Il faut savoir que la dynamique des champs quantiques dans un univers courbé donne lieu à divers phénomènes intrigants. Parmi eux se trouve la production de particules dans un univers en expansion. Célia Viermann, l’auteure principale, explique : « Ce processus est probablement responsable de l’ensemencement de la structure à grande échelle de l’Univers, qui, à son tour, provoque les fluctuations de température dans le fond diffus cosmologique et se développe dans la distribution des galaxies et des amas de galaxies que nous observons aujourd’hui ».

Dans cette étude, les chercheurs ont simulé ce processus dans un gaz quantique ultra froid. Concrètement, ils ont refroidi plus de 20 000 atomes de potassium dans le vide, en utilisant des lasers pour les ralentir et abaisser leur température à environ 60 nanokelvins, soit 60 milliardièmes de kelvin au-dessus du zéro absolu. À cette température, les atomes forment donc un nuage de la largeur d’un cheveu humain et, au lieu de geler, forment une phase quantique de matière fluide appelée condensat de Bose-Einstein (BEC).

Rappelons que les fluides tels que nous les connaissons dans la vie quotidienne ne s’écoulent pas sans résistance. De grandes pompes et turbines sont nécessaires pour déplacer l’eau, et le miel s’écoule lentement d’une cuillère. Ceci est causé par la friction interne du fluide, à travers laquelle l’énergie motrice est finalement convertie en chaleur. Cela peut être radicalement différent dans un fluide quantique — étroitement lié au phénomène de condensation de Bose-Einstein.
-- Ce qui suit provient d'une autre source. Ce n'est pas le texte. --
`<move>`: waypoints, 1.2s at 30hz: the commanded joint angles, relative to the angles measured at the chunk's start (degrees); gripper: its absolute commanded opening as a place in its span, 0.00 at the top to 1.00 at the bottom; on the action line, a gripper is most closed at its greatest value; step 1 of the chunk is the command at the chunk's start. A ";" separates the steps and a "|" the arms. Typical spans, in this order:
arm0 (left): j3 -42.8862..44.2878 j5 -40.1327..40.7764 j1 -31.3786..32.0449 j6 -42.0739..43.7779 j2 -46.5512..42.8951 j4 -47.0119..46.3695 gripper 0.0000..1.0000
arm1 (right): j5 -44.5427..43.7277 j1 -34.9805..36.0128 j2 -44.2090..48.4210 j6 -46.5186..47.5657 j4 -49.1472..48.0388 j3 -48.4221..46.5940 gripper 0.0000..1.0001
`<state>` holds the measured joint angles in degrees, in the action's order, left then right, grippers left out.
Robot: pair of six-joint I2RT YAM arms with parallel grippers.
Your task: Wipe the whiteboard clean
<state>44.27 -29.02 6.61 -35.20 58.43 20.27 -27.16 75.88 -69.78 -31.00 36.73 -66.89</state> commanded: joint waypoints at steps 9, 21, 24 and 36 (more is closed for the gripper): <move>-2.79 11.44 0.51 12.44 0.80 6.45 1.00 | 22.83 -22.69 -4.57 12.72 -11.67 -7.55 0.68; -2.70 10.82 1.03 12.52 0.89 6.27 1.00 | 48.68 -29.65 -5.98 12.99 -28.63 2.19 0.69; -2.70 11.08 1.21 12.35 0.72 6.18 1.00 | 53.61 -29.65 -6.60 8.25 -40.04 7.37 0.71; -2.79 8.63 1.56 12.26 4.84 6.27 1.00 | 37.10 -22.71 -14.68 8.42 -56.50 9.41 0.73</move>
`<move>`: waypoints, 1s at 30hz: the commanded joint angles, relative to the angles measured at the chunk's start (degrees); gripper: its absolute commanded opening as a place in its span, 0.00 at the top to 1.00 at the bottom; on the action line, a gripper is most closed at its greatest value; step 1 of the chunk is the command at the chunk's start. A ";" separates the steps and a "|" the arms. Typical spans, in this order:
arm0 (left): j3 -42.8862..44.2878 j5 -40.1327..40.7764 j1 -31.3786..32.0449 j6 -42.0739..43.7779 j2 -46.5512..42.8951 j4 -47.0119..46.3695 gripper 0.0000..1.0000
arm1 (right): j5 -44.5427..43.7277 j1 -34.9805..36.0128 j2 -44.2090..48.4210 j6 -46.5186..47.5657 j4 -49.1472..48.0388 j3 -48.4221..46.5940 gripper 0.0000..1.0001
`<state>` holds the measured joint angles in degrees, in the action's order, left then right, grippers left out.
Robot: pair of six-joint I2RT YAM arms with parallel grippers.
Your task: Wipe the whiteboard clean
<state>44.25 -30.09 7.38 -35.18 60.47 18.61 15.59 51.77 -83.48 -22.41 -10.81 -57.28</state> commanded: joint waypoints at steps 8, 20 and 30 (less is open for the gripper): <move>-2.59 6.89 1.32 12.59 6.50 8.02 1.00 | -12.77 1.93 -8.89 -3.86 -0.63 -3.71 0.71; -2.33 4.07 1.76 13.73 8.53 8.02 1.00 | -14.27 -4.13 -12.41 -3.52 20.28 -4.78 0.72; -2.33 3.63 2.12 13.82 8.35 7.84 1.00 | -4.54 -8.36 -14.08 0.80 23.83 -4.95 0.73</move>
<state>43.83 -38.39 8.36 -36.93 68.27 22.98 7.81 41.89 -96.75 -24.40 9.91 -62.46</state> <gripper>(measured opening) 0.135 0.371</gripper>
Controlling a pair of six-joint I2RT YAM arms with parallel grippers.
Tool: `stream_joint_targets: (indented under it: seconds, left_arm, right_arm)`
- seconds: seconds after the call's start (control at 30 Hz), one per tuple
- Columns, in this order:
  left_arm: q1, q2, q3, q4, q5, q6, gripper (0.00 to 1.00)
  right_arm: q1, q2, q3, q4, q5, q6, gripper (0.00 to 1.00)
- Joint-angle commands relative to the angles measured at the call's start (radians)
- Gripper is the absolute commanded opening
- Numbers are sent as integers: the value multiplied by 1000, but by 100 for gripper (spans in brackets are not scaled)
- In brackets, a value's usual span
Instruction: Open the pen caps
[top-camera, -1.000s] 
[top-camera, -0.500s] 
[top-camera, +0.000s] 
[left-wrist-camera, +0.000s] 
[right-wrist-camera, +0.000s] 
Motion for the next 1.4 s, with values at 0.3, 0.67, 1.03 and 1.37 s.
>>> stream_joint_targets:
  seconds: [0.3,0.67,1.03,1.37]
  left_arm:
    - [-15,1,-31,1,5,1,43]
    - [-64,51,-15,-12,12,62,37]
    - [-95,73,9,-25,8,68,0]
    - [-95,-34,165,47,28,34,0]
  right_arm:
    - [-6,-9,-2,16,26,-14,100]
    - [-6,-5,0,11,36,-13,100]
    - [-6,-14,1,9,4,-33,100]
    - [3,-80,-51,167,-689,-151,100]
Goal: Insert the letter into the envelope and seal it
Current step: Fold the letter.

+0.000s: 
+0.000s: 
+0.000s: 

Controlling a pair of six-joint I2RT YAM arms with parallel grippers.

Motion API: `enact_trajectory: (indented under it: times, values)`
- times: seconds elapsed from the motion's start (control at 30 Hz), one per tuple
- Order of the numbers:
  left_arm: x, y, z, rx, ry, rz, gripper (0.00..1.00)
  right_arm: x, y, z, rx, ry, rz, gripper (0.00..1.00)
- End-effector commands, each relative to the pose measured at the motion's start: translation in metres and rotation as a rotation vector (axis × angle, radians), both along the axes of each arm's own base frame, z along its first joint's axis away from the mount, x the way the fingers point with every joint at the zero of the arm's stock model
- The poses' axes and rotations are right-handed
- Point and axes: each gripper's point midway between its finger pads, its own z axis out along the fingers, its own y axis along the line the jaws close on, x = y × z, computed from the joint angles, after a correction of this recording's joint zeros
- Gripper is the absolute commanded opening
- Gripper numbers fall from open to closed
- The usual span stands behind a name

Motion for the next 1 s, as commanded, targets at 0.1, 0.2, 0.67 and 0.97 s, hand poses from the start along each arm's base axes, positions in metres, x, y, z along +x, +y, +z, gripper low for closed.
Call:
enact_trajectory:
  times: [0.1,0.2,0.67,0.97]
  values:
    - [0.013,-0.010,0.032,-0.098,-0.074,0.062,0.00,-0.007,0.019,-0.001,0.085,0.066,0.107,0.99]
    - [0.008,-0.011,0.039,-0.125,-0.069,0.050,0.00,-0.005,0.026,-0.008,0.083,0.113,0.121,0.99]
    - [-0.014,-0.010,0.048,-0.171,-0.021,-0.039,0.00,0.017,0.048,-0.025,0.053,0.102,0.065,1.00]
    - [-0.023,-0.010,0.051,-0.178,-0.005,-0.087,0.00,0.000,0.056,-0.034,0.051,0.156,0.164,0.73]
Un condensat de Bose-Einstein est un état quantique spécial d’un gaz atomique qui est atteint à des températures très froides. Un nuage d’atomes individuels dans cet état se comporte collectivement comme un fluide unique. Ce fluide quantique est capable de s’écouler sans résistance — il est superfluide. Selon le professeur Oberthaler, au cours des dernières décennies, des condensats atomiques de Bose-Einstein ont été créés à partir de types d’atomes très différents tels que le sodium et le rubidium, mais plus récemment également à partir d’atomes plus « exotiques » comme l’erbium et le dysprosium.

Dans cette expérience, les atomes mis dans cette phase peuvent être contrôlés en les éclairant — à l’aide d’un minuscule projecteur, les chercheurs ont défini avec précision la densité des atomes, leur disposition dans l’espace et les forces qu’ils exercent les uns sur les autres.

En modifiant ces propriétés, l’équipe a fait suivre aux atomes une équation appelée métrique espace-temps, qui, dans un univers réel à grande échelle, détermine à quel point il est courbé, à quelle vitesse la lumière se déplace et comment elle est « courbée » à proximité des objets massifs. Pour New Scientist, Oberthaler déclare que c’est la première expérience qui a utilisé des atomes froids pour simuler un univers courbe et en expansion.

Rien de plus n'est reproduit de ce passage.